Training — Eduardo Avelar

How long are you willing to spend on the model training?

This might be driven by the business use case.

If you are training a model everyday so as to recommend products to users the next day

then your training has to finish within 24 hours.

Realistically, you will need to time to deploy, to A/B test, etc.

So, your actual budget might be only 18 hours.

In addition, there are ways to tune performance to reduce the time, reduce the cost, or increase the scale.

In order to understand what these are, it helps to understand that model training performance will be bound by one of three things:

input/output – how fast can you get data into the model in each training step.

CPU – how fast can you compute the gradient in each training step.

Memory – how many weights can you hold in memory, so that you can do the matrix multiplications in-memory on the GPU or TPU.

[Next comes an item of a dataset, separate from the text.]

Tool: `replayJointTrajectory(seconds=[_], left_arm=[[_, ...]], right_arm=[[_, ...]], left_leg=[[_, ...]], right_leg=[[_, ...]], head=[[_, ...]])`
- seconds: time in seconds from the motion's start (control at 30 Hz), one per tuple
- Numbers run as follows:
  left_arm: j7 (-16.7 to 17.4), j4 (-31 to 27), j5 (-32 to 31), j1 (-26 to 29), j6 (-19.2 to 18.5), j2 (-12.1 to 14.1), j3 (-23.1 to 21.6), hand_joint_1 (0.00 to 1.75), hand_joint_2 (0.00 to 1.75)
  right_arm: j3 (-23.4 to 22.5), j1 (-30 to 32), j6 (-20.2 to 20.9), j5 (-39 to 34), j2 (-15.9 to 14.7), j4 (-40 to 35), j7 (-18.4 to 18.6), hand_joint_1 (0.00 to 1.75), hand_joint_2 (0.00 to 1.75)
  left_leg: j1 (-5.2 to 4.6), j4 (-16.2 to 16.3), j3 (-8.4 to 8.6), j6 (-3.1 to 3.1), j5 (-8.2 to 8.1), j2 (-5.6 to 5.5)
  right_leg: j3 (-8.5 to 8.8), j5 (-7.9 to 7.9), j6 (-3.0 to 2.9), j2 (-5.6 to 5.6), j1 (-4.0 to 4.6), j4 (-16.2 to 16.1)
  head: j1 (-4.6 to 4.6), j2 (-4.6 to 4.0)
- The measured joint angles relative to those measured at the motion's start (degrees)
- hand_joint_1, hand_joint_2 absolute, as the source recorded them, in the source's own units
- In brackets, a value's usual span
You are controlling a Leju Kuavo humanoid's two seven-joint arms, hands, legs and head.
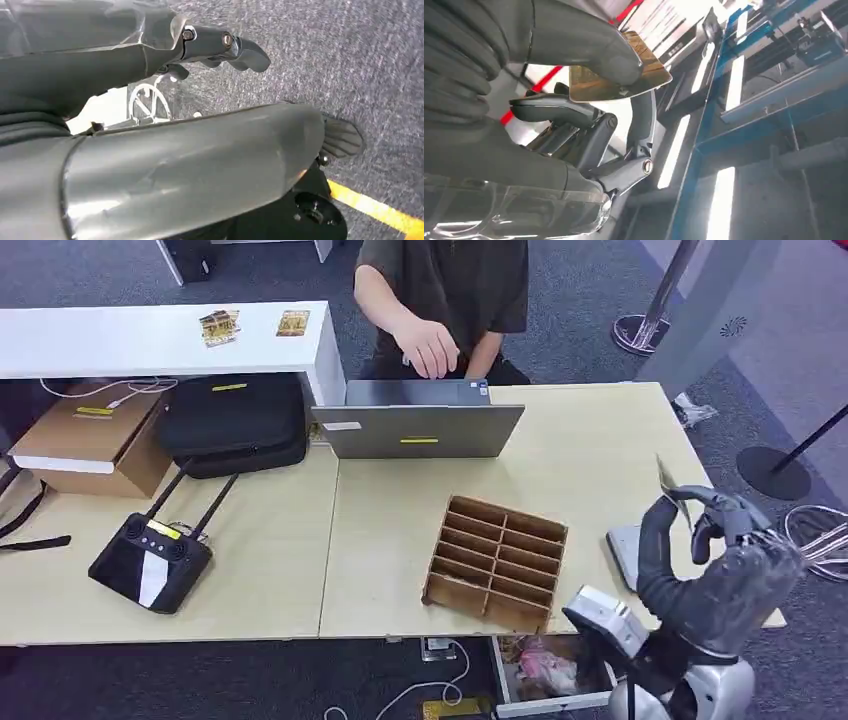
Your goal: Pass the card to the sensor for recognition and then transmit it.
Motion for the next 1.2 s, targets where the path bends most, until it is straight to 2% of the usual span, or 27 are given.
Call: replayJointTrajectory(seconds=[0.1,0.13,0.3,0.37,0.43,0.57,0.7,1.2], left_arm=[[0.0,0.0,-2.41,-0.26,-1.14,0.0,-0.55,0.0,0.0],[0.0,0.0,-3.63,-0.48,-1.68,0.0,-1.03,0.0,0.0],[1.09,0.0,-8.55,-1.01,-2.91,-0.02,-4.06,0.0,0.0],[1.71,0.0,-9.4,-1.28,-3.24,-0.04,-4.99,0.0,0.0],[1.9,0.0,-9.86,-1.56,-3.37,-0.09,-5.86,0.0,0.0],[1.9,0.0,-10.43,-1.91,-3.41,-0.09,-6.95,0.0,0.0],[1.9,0.0,-10.71,-1.92,-3.41,-0.09,-7.37,0.0,0.0],[1.9,0.0,-11.22,-1.9,-3.28,-0.04,-7.65,0.0,0.0]], right_arm=[[-0.57,-11.61,3.09,-1.98,2.17,10.74,0.66,1.75,1.75],[-1.25,-17.51,3.94,-1.82,3.39,16.8,1.99,1.75,1.75],[-4.65,-41.05,3.11,3.44,6.41,46.8,6.1,1.75,1.75],[-5.53,-47.39,1.88,4.39,7.13,55.97,5.92,1.75,1.75],[-5.93,-51.23,0.26,5.0,7.81,62.78,5.6,1.75,1.75],[-6.89,-55.29,-0.45,6.0,8.53,72.16,5.49,1.75,1.75],[-7.23,-56.68,-0.5,6.72,8.57,76.49,5.84,1.75,1.75],[-8.96,-57.21,-0.74,6.2,8.57,81.04,5.27,1.75,1.75]], left_leg=[[0.0,0.0,0.08,-0.07,0.1,0.21],[0.0,0.0,0.14,-0.06,0.25,0.22],[0.02,0.03,0.02,-0.07,0.63,0.03],[0.04,0.03,0.02,-0.08,0.64,-0.02],[0.04,0.03,0.0,-0.08,0.63,-0.05],[0.03,0.03,-0.05,-0.08,0.58,-0.06],[0.01,0.03,-0.1,-0.09,0.55,-0.06],[0.02,0.03,-0.14,-0.09,0.55,-0.09]], right_leg=[[-0.02,0.2,-0.02,0.23,0.0,0.05],[-0.03,0.28,-0.06,0.28,0.0,0.06],[-0.17,0.53,-0.09,0.07,-0.01,0.12],[-0.17,0.55,-0.11,0.01,0.0,0.12],[-0.18,0.54,-0.12,0.0,0.0,0.13],[-0.24,0.46,-0.14,0.0,0.02,0.12],[-0.28,0.45,-0.13,0.0,0.01,0.09],[-0.32,0.45,-0.13,-0.03,0.01,0.09]], head=[[-0.02,0.0],[-0.02,0.0],[-0.02,0.0],[-0.02,0.0],[-0.02,0.0],[-0.04,0.0],[-0.02,0.0],[-0.02,0.0]])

Your ML training will be I/O bound if the number of inputs is large, heterogeneous (requires parsing), or if the model is so small that the compute requirements are trivial.

This also tends to be the case if the input data is on a storage system with low throughput.

Your ML training will be CPU bound if the I/O is simple, but the model involves lots of expensive computations.

You will also encounter this situation if you are running a model on underpowered hardware.

Your ML training might be memory-bound if the number of inputs is large or if the model is complex and has lots of free parameters.

You will also face memory limitations if your accelerator doesn’t have enough memory.

So, knowing what you are bound by, you can look at how to improve performance.

If you are I/O bound, look at storing the data more efficiently, on a storage system with higher throughput, or parallelizing the reads.

Although it is not ideal, you might consider reducing the batch size so that you are reading less data in each step.

If you are CPU-bound, see if you can run the training on a faster accelerator.

GPUs keep getting faster, so move to a newer generation processor.

And on Google Cloud, you also have the option of running on TPUs.

Even if it is not ideal, you might consider using a simpler model, a less computationally expensive activation function or simply just train for fewer steps.

If you are memory-bound, see if you can add more memory to the individual workers.

Again, not ideal, but you might consider using fewer layers in your model.

Reducing the batch size can also help with memory-bound ML systems.